[[ Data open ]]

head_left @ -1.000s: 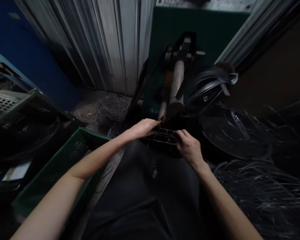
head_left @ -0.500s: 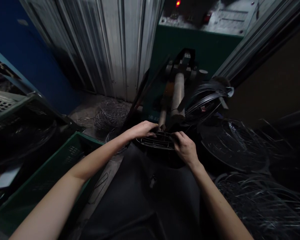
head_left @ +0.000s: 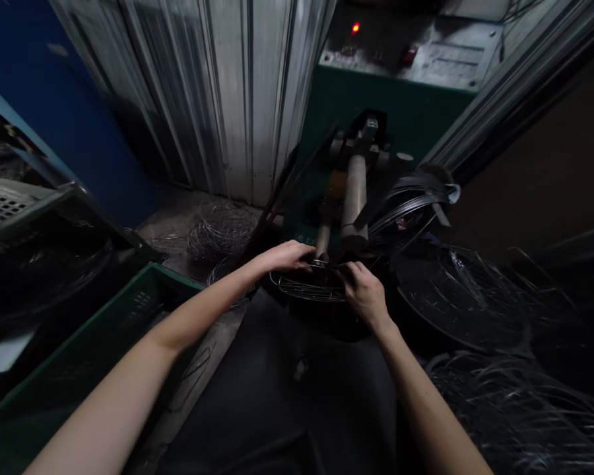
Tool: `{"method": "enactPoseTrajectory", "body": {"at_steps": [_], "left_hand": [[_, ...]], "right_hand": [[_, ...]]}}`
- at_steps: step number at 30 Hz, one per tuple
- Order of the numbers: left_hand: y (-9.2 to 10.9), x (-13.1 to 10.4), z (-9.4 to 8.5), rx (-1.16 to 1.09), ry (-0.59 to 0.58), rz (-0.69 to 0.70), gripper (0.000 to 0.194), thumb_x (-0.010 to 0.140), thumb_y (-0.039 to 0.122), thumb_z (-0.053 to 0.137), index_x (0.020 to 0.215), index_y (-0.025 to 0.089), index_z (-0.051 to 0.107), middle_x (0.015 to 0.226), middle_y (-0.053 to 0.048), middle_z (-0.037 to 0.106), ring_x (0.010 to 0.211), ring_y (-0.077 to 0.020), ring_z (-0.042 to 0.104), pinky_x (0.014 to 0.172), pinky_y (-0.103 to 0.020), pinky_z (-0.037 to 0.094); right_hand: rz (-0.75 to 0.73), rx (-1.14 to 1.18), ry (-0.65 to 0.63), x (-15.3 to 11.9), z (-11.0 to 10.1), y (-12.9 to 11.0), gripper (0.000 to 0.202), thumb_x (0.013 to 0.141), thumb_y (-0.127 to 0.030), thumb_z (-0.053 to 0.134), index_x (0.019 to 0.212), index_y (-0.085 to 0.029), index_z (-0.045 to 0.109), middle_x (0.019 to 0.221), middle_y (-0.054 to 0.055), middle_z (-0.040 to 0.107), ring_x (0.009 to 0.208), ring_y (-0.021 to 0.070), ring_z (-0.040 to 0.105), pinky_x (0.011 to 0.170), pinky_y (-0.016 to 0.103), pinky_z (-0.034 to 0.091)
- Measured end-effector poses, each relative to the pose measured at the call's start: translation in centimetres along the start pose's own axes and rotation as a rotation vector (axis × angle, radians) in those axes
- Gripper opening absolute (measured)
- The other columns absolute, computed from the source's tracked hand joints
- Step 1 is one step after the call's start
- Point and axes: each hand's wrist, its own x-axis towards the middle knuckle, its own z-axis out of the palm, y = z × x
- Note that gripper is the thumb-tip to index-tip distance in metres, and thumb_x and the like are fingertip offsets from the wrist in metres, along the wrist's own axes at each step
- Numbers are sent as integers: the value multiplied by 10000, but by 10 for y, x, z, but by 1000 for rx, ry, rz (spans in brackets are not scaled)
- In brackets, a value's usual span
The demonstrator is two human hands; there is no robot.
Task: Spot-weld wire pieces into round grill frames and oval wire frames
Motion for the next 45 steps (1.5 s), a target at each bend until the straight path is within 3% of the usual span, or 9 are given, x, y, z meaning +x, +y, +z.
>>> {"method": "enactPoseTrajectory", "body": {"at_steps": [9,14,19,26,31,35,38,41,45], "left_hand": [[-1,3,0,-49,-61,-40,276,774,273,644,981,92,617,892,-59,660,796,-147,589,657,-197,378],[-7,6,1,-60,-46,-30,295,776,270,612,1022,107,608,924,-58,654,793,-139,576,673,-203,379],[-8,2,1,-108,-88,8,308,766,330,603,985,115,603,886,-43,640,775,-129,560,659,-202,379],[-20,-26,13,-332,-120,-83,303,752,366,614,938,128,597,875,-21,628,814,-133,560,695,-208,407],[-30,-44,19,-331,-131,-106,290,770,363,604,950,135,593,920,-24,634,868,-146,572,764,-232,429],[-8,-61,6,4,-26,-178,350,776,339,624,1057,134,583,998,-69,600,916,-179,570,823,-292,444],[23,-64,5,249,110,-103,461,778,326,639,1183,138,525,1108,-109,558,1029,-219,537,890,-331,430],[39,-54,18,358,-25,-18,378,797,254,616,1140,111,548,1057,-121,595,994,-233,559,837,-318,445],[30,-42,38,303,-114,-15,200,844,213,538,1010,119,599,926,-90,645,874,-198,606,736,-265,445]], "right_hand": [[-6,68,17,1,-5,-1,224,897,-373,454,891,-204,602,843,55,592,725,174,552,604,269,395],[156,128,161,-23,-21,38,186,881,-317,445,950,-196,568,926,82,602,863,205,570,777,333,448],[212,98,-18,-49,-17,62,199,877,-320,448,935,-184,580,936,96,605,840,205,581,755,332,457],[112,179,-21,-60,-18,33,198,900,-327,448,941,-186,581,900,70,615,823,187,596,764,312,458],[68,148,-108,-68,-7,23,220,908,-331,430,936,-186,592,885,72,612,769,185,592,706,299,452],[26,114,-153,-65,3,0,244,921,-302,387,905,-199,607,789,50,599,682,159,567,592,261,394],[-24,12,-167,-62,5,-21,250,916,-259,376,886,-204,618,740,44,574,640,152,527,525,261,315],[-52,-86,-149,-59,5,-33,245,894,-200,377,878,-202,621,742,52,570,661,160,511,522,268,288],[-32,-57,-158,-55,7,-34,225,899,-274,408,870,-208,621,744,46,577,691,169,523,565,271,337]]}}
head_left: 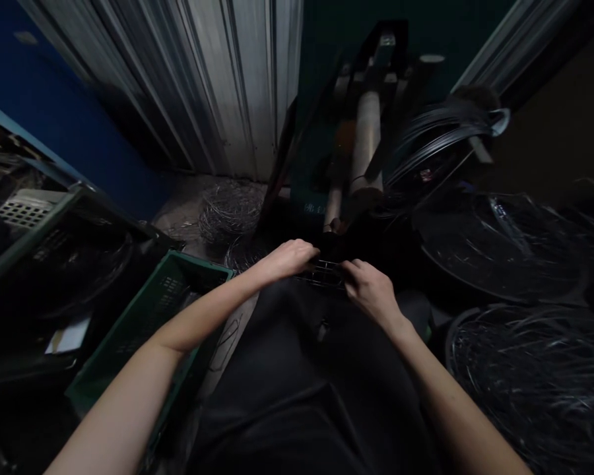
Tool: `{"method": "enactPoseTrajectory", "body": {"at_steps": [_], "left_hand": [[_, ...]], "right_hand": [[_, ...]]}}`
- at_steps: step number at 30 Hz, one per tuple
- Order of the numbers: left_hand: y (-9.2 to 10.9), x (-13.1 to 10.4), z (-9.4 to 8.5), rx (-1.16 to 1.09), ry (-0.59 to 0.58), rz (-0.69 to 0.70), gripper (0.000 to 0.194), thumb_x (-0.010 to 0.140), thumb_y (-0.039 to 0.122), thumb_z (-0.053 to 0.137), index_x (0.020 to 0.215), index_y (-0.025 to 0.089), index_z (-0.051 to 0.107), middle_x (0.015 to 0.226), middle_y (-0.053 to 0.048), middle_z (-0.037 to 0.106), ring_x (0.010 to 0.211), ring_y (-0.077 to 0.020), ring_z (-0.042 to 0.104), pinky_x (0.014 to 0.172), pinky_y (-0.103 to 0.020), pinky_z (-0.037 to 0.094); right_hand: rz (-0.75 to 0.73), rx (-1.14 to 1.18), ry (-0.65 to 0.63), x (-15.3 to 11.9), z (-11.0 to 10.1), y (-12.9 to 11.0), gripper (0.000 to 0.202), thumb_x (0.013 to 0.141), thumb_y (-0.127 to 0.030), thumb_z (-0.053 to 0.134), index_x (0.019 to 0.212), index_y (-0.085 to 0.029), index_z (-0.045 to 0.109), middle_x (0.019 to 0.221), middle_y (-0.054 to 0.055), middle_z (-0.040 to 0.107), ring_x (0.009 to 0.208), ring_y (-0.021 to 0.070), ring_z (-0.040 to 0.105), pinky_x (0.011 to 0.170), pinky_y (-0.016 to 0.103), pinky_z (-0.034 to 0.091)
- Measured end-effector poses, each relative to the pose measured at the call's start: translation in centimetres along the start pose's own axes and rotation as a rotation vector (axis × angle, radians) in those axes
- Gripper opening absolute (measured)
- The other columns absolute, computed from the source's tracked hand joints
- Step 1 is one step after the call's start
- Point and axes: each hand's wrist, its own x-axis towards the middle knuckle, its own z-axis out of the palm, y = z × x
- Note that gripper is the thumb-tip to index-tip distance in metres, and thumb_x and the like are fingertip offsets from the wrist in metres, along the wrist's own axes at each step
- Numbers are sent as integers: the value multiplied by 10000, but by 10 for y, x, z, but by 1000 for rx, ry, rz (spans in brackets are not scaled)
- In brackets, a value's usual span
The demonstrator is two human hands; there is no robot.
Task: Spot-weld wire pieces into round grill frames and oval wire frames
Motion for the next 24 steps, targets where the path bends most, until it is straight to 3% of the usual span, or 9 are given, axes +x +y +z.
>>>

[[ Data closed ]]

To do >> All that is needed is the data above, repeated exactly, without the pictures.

Answer to this task >>
head_left @ -1.000s: 
head_left @ -0.500s: 
head_left @ +0.000s: 
Tool: `{"method": "enactPoseTrajectory", "body": {"at_steps": [_], "left_hand": [[_, ...]], "right_hand": [[_, ...]]}}`
- at_steps: step number at 30 Hz, one per tuple
- Order of the numbers: left_hand: y (-9.2 to 10.9), x (-13.1 to 10.4), z (-9.4 to 8.5), rx (-1.16 to 1.09), ry (-0.59 to 0.58), rz (-0.69 to 0.70), gripper (0.000 to 0.194), thumb_x (-0.010 to 0.140), thumb_y (-0.039 to 0.122), thumb_z (-0.053 to 0.137), index_x (0.020 to 0.215), index_y (-0.025 to 0.089), index_z (-0.051 to 0.107), middle_x (0.015 to 0.226), middle_y (-0.053 to 0.048), middle_z (-0.037 to 0.106), ring_x (0.010 to 0.211), ring_y (-0.077 to 0.020), ring_z (-0.042 to 0.104), pinky_x (0.014 to 0.172), pinky_y (-0.103 to 0.020), pinky_z (-0.037 to 0.094); right_hand: rz (-0.75 to 0.73), rx (-1.14 to 1.18), ry (-0.65 to 0.63), x (-15.3 to 11.9), z (-11.0 to 10.1), y (-12.9 to 11.0), gripper (0.000 to 0.202), thumb_x (0.013 to 0.141), thumb_y (-0.127 to 0.030), thumb_z (-0.053 to 0.134), index_x (0.019 to 0.212), index_y (-0.085 to 0.029), index_z (-0.045 to 0.109), middle_x (0.019 to 0.221), middle_y (-0.054 to 0.055), middle_z (-0.040 to 0.107), ring_x (0.009 to 0.208), ring_y (-0.021 to 0.070), ring_z (-0.040 to 0.105), pinky_x (0.011 to 0.170), pinky_y (-0.016 to 0.103), pinky_z (-0.034 to 0.091)
- Measured end-effector poses, each relative to the pose measured at the call's start: translation in centimetres along the start pose's own axes and rotation as a rotation vector (axis × angle, radians) in those axes
- Gripper opening absolute (measured)
- The other columns absolute, computed from the source's tracked hand joints
- Step 1 is one step after the call's start
- Point and axes: each hand's wrist, its own x-axis towards the middle knuckle, its own z-axis out of the palm, y = z × x
- Note that gripper is the thumb-tip to index-tip distance in metres, and thumb_x and the like are fingertip offsets from the wrist in metres, along the wrist's own axes at each step
- Numbers are sent as integers: the value multiplied by 10000, but by 10 for y, x, z, but by 1000 for rx, ry, rz (spans in brackets are not scaled)
- In brackets, a value's usual span
The demonstrator is two human hands; there is no robot.
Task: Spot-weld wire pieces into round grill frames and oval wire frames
Motion for the next 45 steps (1.5 s), a target at each bend until the straight path is within 3% of the usual span, or 9 are given, x, y, z meaning +x, +y, +z.
>>> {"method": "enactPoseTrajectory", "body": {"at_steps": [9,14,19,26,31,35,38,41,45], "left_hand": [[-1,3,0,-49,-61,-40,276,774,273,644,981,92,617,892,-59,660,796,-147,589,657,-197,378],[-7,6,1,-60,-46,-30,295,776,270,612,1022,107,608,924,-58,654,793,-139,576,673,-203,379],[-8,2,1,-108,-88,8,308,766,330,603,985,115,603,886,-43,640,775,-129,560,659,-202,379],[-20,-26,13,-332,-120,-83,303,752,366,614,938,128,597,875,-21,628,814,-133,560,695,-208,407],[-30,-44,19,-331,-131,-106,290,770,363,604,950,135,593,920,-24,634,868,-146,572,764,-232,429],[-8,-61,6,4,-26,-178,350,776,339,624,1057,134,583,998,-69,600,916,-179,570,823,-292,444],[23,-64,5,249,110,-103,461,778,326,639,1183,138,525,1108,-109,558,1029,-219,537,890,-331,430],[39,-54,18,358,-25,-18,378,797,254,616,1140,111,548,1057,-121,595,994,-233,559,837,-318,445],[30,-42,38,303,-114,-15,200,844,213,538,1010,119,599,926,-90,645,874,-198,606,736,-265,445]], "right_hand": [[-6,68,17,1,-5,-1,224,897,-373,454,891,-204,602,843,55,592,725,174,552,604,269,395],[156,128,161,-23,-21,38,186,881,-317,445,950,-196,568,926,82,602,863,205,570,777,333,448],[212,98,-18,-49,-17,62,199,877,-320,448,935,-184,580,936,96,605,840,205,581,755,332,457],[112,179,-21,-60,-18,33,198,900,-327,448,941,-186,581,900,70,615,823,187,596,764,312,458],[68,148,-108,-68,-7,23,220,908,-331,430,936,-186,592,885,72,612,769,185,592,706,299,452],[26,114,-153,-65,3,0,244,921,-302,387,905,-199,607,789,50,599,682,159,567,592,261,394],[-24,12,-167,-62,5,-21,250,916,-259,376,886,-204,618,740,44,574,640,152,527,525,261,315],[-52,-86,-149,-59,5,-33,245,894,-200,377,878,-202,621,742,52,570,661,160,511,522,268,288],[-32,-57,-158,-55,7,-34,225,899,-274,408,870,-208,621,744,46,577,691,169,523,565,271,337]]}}
head_left: 
Tool: `{"method": "enactPoseTrajectory", "body": {"at_steps": [_], "left_hand": [[_, ...]], "right_hand": [[_, ...]]}}`
- at_steps: step number at 30 Hz, one per tuple
- Order of the numbers: left_hand: y (-9.2 to 10.9), x (-13.1 to 10.4), z (-9.4 to 8.5), rx (-1.16 to 1.09), ry (-0.59 to 0.58), rz (-0.69 to 0.70), gripper (0.000 to 0.194), thumb_x (-0.010 to 0.140), thumb_y (-0.039 to 0.122), thumb_z (-0.053 to 0.137), index_x (0.020 to 0.215), index_y (-0.025 to 0.089), index_z (-0.051 to 0.107), middle_x (0.015 to 0.226), middle_y (-0.053 to 0.048), middle_z (-0.037 to 0.106), ring_x (0.010 to 0.211), ring_y (-0.077 to 0.020), ring_z (-0.042 to 0.104), pinky_x (0.014 to 0.172), pinky_y (-0.103 to 0.020), pinky_z (-0.037 to 0.094); right_hand: rz (-0.75 to 0.73), rx (-1.14 to 1.18), ry (-0.65 to 0.63), x (-15.3 to 11.9), z (-11.0 to 10.1), y (-12.9 to 11.0), gripper (0.000 to 0.202), thumb_x (0.013 to 0.141), thumb_y (-0.127 to 0.030), thumb_z (-0.053 to 0.134), index_x (0.019 to 0.212), index_y (-0.085 to 0.029), index_z (-0.045 to 0.109), middle_x (0.019 to 0.221), middle_y (-0.054 to 0.055), middle_z (-0.040 to 0.107), ring_x (0.009 to 0.208), ring_y (-0.021 to 0.070), ring_z (-0.040 to 0.105), pinky_x (0.011 to 0.170), pinky_y (-0.016 to 0.103), pinky_z (-0.034 to 0.091)
- Measured end-effector poses, each relative to the pose measured at the call's start: translation in centimetres along the start pose's own axes and rotation as a rotation vector (axis × angle, radians) in those axes
- Gripper opening absolute (measured)
- The other columns absolute, computed from the source's tracked hand joints
- Step 1 is one step after the call's start
- Point and axes: each hand's wrist, its own x-axis towards the middle knuckle, its own z-axis out of the palm, y = z × x
- Note that gripper is the thumb-tip to index-tip distance in metres, and thumb_x and the like are fingertip offsets from the wrist in metres, along the wrist's own axes at each step
- Numbers are sent as integers: the value multiplied by 10000, but by 10 for y, x, z, but by 1000 for rx, ry, rz (spans in brackets are not scaled)
- In brackets, a value's usual span
The demonstrator is two human hands; there is no robot.
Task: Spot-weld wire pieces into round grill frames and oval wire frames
Motion for the next 24 steps, targets where the path bends most, until it is straight to 3% of the usual span, or 9 are given, axes +x +y +z.
>>>

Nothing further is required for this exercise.